Task instructions → Lines with the string "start" must each be copied from the listing.

Records supplied →

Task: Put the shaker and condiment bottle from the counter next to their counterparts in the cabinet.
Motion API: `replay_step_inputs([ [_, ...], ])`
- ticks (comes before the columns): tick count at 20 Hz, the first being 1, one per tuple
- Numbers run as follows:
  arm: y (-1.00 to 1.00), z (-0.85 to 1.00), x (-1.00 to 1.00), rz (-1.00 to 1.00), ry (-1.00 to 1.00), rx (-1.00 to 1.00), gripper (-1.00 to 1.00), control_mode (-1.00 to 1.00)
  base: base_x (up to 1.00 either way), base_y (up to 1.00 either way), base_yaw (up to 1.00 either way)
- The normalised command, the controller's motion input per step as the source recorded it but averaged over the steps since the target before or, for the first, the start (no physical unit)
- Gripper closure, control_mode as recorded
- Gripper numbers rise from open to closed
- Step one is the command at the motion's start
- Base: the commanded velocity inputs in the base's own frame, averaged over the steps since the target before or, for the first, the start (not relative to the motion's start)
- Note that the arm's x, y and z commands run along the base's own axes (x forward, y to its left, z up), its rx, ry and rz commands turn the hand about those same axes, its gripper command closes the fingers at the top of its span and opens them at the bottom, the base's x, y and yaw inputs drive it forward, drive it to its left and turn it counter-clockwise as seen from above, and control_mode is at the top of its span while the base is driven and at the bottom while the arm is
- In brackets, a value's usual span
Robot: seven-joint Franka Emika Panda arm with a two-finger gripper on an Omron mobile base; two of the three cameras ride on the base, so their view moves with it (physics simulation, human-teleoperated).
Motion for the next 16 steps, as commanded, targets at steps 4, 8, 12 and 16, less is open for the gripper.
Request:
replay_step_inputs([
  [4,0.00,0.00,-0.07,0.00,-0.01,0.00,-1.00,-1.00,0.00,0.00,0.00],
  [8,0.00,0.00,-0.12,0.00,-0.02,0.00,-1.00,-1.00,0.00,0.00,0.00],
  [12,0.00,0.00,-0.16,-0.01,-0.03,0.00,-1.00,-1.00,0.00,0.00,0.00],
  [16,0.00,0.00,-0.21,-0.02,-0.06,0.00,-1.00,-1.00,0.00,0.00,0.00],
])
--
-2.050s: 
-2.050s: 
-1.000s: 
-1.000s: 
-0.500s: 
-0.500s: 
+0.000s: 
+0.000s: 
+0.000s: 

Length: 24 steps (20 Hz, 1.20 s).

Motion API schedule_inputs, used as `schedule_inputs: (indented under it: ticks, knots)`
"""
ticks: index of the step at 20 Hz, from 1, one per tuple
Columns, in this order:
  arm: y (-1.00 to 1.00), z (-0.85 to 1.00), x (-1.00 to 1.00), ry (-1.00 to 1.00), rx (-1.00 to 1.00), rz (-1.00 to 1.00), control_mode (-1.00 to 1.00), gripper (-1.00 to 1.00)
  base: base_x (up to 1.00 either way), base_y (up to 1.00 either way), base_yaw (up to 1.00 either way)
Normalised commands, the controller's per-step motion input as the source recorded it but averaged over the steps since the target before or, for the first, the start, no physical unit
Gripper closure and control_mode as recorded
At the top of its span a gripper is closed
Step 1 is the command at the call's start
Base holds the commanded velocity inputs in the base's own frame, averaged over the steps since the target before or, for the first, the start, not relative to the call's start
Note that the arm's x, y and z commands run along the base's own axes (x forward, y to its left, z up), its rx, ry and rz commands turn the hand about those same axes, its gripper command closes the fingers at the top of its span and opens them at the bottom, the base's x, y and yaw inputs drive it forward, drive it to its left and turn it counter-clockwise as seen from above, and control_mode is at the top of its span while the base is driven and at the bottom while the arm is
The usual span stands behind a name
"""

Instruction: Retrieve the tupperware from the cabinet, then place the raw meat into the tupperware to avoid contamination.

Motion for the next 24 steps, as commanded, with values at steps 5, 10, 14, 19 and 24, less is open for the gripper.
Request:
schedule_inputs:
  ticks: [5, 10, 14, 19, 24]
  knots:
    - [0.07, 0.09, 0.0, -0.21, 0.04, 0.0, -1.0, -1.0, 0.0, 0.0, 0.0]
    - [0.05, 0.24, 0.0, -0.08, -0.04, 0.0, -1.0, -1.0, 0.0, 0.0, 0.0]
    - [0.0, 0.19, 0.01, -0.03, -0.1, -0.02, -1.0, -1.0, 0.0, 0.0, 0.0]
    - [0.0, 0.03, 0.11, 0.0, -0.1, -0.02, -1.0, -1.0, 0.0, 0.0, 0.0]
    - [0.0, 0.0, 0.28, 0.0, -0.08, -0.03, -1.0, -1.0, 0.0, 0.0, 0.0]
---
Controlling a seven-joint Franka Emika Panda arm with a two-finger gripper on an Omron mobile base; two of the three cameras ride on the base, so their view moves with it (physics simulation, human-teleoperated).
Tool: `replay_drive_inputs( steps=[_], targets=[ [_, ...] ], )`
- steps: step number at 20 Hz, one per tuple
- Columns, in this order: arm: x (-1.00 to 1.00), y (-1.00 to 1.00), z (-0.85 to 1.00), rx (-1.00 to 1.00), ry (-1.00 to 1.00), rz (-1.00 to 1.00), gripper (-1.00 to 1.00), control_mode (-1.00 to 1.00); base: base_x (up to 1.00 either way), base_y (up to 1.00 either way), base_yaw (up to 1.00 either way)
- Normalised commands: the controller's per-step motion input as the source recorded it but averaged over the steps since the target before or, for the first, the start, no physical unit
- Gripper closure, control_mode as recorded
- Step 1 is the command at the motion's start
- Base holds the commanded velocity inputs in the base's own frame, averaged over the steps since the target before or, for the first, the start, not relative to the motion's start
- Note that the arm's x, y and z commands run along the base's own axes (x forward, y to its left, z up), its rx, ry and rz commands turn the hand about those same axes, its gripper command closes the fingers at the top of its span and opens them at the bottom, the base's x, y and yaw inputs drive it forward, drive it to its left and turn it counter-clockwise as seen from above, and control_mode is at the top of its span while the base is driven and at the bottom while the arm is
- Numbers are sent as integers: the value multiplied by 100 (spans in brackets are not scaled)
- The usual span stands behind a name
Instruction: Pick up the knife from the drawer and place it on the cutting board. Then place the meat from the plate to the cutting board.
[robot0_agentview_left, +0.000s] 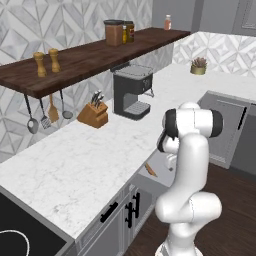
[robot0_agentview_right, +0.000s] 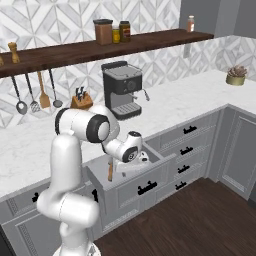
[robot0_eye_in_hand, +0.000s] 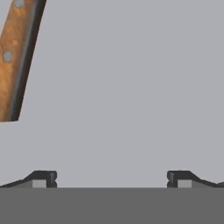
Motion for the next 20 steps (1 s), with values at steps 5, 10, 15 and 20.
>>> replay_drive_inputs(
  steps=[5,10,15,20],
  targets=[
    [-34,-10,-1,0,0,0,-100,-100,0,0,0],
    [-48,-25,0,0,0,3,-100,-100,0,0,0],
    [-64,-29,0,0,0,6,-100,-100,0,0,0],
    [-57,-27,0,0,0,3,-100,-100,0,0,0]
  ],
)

Result for this exercise →
- The normalised command, the controller's motion input per step as the source recorded it but averaged over the steps since the target before or, for the first, the start (no physical unit)
- Step one is the command at the motion's start
- Base: the commanded velocity inputs in the base's own frame, averaged over the steps since the target before or, for the first, the start (not relative to the motion's start)
Normalised commands, the controller's per-step motion input as the source recorded it but averaged over the steps since the target before or, for the first, the start, no physical unit
Step 1 is the command at the call's start
Base holds the commanded velocity inputs in the base's own frame, averaged over the steps since the target before or, for the first, the start, not relative to the call's start
- Normalised commands: the controller's per-step motion input as the source recorded it but averaged over the steps since the target before or, for the first, the start, no physical unit
- Step 1 is the command at the motion's start
- Base holds the commanded velocity inputs in the base's own frame, averaged over the steps since the target before or, for the first, the start, not relative to the motion's start

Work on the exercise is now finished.